### [Data]
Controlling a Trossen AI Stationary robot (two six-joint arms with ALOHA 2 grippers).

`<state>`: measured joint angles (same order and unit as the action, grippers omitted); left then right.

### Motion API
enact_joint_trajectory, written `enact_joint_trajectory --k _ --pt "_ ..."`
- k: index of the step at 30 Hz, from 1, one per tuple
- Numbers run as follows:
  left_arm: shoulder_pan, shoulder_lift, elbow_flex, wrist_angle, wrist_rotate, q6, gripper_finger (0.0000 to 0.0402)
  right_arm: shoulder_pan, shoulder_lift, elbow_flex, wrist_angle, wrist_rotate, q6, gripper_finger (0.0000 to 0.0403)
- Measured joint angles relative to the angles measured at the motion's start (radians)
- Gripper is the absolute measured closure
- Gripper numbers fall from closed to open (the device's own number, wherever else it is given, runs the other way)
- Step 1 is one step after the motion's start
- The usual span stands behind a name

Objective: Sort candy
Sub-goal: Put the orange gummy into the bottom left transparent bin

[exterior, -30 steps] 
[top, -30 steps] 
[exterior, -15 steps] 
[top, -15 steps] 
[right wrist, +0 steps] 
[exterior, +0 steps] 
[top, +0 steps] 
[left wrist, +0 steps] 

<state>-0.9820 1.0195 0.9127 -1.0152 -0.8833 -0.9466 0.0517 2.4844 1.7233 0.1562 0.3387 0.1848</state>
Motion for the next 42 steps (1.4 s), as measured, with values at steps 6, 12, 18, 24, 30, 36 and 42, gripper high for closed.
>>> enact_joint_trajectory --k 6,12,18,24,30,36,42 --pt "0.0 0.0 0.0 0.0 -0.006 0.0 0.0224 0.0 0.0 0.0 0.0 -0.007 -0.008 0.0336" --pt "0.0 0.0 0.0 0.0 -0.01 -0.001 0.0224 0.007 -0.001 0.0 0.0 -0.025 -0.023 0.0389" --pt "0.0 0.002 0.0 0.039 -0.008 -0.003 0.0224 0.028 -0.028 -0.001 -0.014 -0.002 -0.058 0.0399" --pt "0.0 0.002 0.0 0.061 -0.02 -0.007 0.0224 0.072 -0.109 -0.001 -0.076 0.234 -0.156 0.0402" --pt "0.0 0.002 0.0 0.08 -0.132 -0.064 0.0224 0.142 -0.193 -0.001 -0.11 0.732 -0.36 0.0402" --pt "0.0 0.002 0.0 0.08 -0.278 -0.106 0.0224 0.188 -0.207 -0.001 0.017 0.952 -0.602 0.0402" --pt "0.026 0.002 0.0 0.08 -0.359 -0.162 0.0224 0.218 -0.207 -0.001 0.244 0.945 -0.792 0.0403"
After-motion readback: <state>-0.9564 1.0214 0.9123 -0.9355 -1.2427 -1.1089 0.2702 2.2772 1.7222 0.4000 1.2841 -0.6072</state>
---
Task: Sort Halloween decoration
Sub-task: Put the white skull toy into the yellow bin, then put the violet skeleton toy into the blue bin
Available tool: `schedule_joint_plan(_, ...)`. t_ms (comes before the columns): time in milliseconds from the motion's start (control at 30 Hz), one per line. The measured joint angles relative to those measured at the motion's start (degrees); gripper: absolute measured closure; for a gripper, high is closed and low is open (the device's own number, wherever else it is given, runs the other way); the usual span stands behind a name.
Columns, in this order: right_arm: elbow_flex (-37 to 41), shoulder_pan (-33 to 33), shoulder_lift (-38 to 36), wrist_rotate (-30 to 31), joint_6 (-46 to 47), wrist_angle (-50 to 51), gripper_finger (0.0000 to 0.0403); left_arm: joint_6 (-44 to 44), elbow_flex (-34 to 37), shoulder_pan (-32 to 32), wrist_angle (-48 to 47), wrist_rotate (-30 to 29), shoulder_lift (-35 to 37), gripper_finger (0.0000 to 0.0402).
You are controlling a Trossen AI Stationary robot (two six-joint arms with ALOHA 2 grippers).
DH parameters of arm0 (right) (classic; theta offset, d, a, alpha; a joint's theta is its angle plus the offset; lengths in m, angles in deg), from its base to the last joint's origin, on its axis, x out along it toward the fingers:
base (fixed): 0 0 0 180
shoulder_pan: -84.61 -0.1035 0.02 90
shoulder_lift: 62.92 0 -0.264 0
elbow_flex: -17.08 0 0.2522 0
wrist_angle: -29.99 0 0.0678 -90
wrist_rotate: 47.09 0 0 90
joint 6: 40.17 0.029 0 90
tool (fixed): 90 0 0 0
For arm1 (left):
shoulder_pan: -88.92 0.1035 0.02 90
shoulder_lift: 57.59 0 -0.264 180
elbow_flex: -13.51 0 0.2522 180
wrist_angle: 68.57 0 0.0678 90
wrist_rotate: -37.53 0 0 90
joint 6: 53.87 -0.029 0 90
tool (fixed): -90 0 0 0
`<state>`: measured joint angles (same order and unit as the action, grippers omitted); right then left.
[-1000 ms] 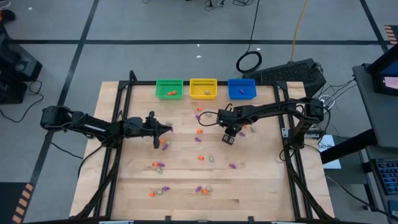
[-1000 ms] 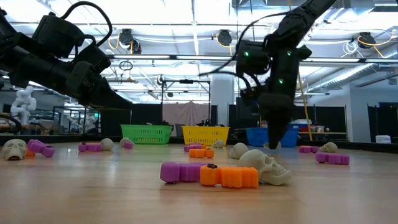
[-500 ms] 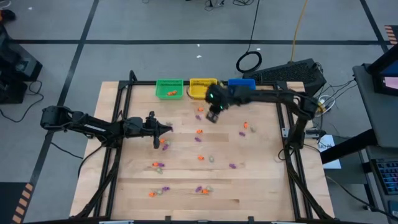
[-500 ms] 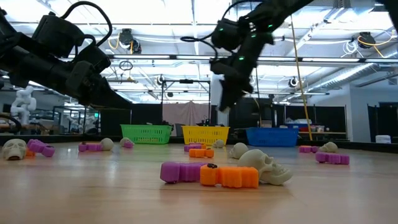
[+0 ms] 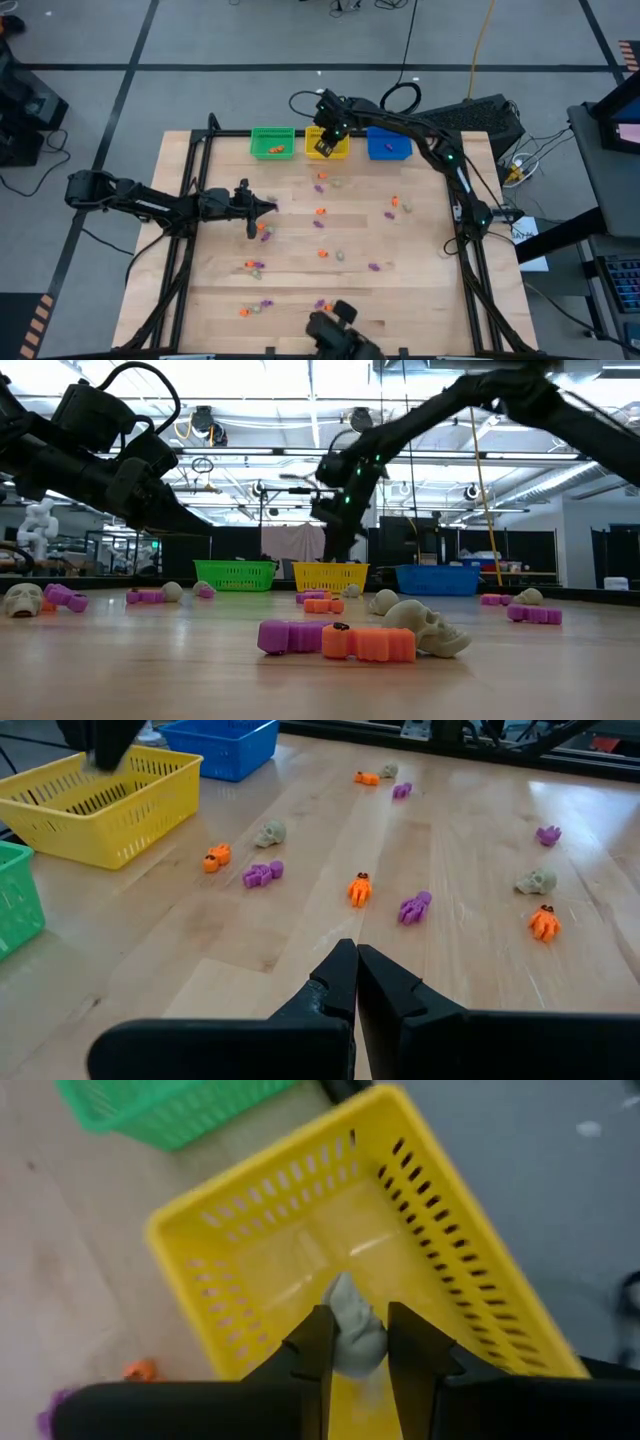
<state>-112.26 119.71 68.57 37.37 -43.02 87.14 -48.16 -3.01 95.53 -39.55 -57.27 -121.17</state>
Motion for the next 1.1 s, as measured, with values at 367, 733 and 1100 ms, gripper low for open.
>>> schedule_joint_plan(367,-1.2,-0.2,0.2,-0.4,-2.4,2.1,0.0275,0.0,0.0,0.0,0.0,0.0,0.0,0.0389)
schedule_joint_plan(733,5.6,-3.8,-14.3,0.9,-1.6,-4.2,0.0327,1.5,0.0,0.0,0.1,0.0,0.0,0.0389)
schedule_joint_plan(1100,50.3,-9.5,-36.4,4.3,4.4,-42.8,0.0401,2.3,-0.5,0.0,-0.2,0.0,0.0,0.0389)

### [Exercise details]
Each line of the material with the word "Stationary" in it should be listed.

### [Result for this task]
Controlling a Trossen AI Stationary robot (two six-joint arms with ALOHA 2 grippers).
You are controlling a Trossen AI Stationary robot (two six-joint arms with ALOHA 2 grippers).

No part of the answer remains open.